In the first round, the character A is matched. Conditional subgroups (? (R)B) won’t match any values because it hasn’t recursed yet; (? R)? Zero or one recursion, so we’re going to do a placeholder; The last match is a character C, so the first match is A_C;
In the second round of matching, the whole expression is recursed, first matching character A again; And then (? (R)B) true; Here we have recursed once, so skip (? R), directly match C, insert the second round of matching ABC into the previous placeholder, the result is AABCC;
Ok, there’s a little bit more about subgroups, so I’m going to talk about it in two parts, but just to sum it up, we’ve learned about subgroups and what they do, we’ve learned about capture and backward referencing, and what to look for when you use them, and finally we’ve talked about conditional subgroups, and a little bit about recursive referencing.
Let’s go back to the original question, how to match any IP address with a re, and apply what we learned today.
- The first step is to analyze the target basic structure.
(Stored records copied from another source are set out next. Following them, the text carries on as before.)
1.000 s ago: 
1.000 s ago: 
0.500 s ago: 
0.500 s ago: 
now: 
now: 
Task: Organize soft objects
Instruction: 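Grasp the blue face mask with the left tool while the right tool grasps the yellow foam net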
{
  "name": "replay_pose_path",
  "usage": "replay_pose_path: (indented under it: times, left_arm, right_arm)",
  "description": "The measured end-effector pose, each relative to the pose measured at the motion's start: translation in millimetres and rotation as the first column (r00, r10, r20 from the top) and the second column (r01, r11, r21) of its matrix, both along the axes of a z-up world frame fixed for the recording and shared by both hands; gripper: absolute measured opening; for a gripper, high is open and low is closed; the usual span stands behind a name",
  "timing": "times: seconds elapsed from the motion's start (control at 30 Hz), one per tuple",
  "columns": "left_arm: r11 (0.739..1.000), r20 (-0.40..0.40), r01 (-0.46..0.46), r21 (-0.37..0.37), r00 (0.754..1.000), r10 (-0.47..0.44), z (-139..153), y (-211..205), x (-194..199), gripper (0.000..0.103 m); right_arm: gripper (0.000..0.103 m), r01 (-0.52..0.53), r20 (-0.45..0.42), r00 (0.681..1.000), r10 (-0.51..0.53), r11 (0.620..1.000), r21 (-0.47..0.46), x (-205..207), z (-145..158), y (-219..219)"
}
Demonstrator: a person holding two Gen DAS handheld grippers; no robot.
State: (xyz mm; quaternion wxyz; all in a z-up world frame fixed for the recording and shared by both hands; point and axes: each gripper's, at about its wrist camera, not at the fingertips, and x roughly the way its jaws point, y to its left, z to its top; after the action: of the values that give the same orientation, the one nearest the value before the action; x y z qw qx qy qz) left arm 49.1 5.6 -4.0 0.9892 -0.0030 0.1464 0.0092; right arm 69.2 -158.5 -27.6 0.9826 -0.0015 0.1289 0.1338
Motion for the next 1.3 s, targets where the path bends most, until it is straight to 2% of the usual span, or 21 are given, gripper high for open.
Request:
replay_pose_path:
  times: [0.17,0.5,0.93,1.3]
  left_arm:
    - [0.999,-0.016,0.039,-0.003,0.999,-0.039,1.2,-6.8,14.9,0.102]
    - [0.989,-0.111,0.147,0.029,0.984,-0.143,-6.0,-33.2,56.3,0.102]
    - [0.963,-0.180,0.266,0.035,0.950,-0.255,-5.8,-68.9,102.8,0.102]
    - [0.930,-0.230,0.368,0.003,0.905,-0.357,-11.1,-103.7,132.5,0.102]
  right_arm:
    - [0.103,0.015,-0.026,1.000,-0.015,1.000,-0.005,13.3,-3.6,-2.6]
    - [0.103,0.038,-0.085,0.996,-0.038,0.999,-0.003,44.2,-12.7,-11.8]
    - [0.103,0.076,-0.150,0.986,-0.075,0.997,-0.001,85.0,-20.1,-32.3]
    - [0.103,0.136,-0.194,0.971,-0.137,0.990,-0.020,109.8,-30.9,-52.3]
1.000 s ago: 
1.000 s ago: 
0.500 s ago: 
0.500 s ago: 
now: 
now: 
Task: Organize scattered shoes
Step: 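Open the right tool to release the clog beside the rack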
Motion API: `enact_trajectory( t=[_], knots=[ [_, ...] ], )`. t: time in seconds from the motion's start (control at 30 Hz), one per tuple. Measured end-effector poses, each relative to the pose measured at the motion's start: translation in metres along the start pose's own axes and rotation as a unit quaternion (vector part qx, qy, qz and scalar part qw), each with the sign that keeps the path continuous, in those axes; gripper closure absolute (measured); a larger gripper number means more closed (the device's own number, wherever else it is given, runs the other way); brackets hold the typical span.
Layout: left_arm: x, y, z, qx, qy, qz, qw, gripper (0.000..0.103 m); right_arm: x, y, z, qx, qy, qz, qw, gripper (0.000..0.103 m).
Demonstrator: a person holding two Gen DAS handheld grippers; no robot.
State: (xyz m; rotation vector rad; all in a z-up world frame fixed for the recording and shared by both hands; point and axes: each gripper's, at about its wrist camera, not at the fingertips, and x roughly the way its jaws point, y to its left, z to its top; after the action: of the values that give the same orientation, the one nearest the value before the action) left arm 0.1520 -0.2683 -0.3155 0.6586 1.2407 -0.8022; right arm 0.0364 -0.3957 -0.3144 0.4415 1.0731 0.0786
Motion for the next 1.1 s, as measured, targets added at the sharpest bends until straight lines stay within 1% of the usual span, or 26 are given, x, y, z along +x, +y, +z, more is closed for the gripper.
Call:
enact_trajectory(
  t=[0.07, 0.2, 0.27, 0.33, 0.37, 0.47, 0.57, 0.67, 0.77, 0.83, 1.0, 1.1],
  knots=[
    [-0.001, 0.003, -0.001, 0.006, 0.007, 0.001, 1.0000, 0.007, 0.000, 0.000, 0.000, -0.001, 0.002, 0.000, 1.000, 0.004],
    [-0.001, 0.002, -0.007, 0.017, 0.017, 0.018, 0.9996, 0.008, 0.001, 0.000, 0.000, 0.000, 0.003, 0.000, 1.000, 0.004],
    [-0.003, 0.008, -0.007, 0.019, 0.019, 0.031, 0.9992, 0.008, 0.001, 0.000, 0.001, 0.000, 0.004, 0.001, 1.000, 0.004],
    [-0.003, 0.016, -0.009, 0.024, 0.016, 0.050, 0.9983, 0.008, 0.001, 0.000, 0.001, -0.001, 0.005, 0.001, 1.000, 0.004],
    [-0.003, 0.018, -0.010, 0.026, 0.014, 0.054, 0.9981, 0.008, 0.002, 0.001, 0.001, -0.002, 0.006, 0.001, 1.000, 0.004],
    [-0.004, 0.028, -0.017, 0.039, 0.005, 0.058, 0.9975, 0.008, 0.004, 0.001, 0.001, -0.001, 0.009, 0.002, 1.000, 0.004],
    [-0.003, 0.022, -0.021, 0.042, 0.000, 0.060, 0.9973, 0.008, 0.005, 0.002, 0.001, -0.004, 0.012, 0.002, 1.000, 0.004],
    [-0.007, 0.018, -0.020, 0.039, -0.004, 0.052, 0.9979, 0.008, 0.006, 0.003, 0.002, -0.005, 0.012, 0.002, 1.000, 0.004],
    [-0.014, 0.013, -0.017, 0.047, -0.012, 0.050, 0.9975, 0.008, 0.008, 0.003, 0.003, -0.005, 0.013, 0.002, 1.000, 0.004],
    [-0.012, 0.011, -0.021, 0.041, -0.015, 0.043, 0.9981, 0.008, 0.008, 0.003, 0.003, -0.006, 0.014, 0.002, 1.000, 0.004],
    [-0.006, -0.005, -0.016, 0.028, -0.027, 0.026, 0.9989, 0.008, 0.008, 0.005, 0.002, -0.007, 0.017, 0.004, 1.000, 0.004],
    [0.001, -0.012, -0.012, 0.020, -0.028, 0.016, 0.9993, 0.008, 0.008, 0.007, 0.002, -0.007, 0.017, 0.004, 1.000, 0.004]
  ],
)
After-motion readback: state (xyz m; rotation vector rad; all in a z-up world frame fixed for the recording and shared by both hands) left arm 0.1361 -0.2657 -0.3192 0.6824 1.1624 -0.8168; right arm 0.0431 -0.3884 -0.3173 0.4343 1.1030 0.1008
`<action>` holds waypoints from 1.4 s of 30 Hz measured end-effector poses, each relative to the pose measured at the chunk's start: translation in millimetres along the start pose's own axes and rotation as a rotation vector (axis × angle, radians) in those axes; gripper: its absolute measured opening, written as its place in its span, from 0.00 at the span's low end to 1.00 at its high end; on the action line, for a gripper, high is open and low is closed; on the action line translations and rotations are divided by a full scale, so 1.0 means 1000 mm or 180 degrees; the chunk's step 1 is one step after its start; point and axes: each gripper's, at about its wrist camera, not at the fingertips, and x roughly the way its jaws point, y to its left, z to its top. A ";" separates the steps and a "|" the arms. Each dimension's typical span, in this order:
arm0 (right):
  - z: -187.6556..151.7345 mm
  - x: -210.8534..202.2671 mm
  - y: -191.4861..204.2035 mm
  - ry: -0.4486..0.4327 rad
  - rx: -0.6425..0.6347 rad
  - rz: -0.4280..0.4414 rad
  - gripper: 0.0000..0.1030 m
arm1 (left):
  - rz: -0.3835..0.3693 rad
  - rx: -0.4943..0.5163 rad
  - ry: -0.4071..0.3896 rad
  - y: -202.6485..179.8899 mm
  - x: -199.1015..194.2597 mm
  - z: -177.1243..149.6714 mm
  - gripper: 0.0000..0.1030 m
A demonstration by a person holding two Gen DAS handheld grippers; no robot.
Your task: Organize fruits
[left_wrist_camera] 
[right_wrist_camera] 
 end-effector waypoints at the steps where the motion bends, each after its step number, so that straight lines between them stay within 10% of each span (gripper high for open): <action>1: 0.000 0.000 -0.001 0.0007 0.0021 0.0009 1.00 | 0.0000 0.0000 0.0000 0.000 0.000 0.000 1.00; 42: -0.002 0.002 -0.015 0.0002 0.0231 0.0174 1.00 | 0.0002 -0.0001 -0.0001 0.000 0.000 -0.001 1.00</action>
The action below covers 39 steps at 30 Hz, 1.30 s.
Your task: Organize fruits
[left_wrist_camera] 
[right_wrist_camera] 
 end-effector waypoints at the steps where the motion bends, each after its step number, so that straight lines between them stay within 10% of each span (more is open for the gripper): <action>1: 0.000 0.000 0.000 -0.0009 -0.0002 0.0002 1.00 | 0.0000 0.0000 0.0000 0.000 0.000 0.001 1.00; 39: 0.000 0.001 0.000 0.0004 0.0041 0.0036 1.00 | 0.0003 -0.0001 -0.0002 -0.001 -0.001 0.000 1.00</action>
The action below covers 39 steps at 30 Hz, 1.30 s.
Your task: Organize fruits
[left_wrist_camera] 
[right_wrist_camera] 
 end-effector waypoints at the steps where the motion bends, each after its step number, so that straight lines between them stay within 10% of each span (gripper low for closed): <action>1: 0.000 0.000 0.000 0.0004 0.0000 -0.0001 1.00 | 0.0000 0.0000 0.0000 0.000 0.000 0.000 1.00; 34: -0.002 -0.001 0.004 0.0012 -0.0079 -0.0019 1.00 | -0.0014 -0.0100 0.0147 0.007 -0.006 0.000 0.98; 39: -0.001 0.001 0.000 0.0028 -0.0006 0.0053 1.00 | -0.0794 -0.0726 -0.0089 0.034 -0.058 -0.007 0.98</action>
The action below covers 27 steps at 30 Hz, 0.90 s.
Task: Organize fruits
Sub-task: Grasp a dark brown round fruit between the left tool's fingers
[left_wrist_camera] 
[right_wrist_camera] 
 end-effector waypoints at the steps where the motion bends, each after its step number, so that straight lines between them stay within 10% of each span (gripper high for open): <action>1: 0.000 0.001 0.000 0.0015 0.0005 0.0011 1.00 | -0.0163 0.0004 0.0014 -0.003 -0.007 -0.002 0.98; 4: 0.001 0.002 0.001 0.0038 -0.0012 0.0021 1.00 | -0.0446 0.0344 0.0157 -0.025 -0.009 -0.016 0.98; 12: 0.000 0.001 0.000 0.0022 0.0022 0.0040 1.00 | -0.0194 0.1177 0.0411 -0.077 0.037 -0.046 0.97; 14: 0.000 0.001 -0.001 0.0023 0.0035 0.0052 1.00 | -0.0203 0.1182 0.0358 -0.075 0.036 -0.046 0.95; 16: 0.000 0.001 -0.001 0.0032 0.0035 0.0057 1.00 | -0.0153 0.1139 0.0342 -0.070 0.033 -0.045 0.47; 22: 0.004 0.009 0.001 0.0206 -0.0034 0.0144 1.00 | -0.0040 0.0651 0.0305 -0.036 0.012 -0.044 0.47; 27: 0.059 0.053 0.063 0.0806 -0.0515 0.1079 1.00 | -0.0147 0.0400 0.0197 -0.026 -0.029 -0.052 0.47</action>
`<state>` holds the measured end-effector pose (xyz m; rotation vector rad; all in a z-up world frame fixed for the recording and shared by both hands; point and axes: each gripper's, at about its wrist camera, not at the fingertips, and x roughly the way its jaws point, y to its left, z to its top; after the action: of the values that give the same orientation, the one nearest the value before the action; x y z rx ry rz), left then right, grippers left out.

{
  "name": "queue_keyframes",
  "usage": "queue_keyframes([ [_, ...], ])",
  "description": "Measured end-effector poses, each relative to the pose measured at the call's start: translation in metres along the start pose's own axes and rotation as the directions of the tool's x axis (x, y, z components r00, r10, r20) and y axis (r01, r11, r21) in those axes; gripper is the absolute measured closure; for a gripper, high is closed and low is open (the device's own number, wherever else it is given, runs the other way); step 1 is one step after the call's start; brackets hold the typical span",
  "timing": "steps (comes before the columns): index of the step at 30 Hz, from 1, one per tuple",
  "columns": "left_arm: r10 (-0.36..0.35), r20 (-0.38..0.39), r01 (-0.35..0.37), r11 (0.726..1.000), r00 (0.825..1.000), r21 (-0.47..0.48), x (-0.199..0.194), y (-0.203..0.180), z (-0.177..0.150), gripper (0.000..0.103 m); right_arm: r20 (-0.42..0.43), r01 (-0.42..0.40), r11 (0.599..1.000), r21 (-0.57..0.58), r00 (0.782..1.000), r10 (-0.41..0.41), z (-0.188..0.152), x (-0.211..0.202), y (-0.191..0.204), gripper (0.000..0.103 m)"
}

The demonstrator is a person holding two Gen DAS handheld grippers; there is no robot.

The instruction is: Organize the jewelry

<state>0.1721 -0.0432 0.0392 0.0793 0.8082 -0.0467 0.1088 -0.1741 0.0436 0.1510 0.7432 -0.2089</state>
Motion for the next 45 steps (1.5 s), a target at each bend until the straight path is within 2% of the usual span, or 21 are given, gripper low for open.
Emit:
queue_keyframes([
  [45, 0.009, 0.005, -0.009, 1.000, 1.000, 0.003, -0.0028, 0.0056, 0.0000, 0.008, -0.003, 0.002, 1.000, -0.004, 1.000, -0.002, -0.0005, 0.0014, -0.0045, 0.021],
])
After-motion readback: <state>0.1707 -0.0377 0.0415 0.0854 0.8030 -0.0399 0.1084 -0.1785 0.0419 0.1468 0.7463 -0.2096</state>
IP addresses range from 0.0.0.0 to 255.255.255.255. After learning the reference knowledge, we only need to solve the first field and reference the following three fields directly, without repeating them.
- Step two, set limits. So 0-255 needs to be limited, otherwise we’re going to have the problem that we started with, and we’re going to use the subgroup + alternative branch structure, and we’re going to look at the range 200-255, which can be written as
2(5[0-5]|4\d)
- Now let’s look at the range from 0 to 199, so let’s just write it as a simple
[01]? \d? \d
, then 299 will match to 99, and an uncompliant part of the data will be extracted into a compliant part. We want the effect of non-compliant data reporting errors or complete mismatches. Then we need to make stronger restrictions on the target number and range. - The third step is the number and range constraint. Let’s look at the 3-digit case. The range 100-199 can be fixed with 1\d\d. The range 10-99 can be fixed with [1-9]\d, the last digit \d. This is not enough, we also need to add two anchors before and after:
^(1\d\d|[1-9]\d|\d)\.
With two anchors and a fixed number of digits, we limit the number of digits and range of the object and do no matching for values outside the range. - One special case to note here is 000,010, which starts with 0 and is matched by 0\d{2}.
- Step 4: Combination. We set up five alternative branches, putting the most complex branch first
^(2(5[0-5]|4\d)|1\d{2}|0\d{2}|[1-9]\d|\d)\.
The next three groups are recursive calls to the first subgroup, resulting in the final result:^^(2(5[0-5]|4\d)|1\d{2}|0\d{2}|[1-9]\d|\d)(\.(? {3} $1))
- Translation: I’m using a recursive reference here, which refers to the expression of the first subgroup. There is no backward reference because the object referenced backward is a subgroup capture value, and it would be wrong to reference the capture value here. In addition (.(? 1)){3} put them together and repeat three times, using the combination of subgroups and quantifiers mentioned at the beginning of this section.
I will talk about recursion in detail in the future, see here has not given up, the following content will be more exciting!
Learning is not easy, please do not reprint without permission, otherwise don’t blame the old man you are welcome.